Thoughts on Crafting Interpreters - Part 3

The unexpected part!

I liked hacking on Lox in Zig a lot, so I decided it would be great to make some changes to the language. It should be good for a better understanding of the book’s material, and probably will be a lot of fun!

Minor changes from the book

I looked back on what we’ve done in the book and decided to do some tweaking.

First, I made print to be a function and not a statement. Making it a statement was understandable, as there was no way to call anything in the language yet, and in order to see some evaluation results print statement was introduced. Changing it to be a function has some benefits.
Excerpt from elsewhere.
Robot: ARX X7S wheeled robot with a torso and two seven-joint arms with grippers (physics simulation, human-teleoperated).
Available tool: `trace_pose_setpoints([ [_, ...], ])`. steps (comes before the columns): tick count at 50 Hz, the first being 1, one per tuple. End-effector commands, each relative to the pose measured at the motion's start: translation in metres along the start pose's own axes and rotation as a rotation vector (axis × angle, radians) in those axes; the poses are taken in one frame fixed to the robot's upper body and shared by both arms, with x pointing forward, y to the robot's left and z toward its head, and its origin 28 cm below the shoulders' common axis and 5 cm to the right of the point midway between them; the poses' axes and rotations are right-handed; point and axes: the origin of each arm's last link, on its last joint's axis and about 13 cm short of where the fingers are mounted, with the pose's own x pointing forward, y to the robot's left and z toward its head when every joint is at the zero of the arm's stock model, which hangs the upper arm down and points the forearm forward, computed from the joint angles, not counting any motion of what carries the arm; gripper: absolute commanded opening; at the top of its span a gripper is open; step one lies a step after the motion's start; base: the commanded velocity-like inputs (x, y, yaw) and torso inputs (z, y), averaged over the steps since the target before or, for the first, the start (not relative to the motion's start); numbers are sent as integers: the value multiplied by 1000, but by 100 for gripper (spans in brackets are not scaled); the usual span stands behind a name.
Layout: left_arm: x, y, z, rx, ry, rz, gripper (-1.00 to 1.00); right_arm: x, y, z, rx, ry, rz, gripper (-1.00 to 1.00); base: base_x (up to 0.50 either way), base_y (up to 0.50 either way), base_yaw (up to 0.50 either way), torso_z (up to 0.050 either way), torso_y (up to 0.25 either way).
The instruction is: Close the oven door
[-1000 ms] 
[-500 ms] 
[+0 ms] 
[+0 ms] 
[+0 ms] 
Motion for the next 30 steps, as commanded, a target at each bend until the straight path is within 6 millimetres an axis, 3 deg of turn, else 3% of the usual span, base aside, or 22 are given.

First, we can pass more than one argument, and automatically concatenate those with a space. It’s not the same as printf in C, and with other functions that accept format strings in various languages, but still handy:

print(1, 2, 3) // prints: 1 2 3\n

Secondly, we can pass it as a callback to other functions, which can’t be done with statements. Lox isn’t a real-world language, so this isn’t something that people will probably want to be able to do, but still, it’s an advantage over print being a statement.

Speaking of passing functions - why are there no lambdas in the book? IIRC, the first half had a “Challenge”, for implementing a support of anonymous functions, and in the second half, there was none. It’s not like it’s hard either. I added two possible ways to define an anonymous function.

The first one has exactly the same syntax as a named function, except you don’t specify the name:

fun (x, y, z) { return x + y + z; }

You can assign this expression to a variable, or call it immediately:

ziglox> var foo = fun (x, y, z) { return x + y + z; };
nil
ziglox> return foo(1, 2, 3);
6
ziglox> return (fun (x, y, z) { return x + y + z; })(4, 5, 6);
15

But it’s too verbose, so I added another syntax using a backslash:

ziglox> var bar = \x,y,z -> x + y + z;
nil
ziglox> return bar(1,2,3);
6
ziglox> return (\x,y,z->x+y+z)(4,5,6);
15

It’s a bit terse, and I’m not sure if I like it or not, but it works.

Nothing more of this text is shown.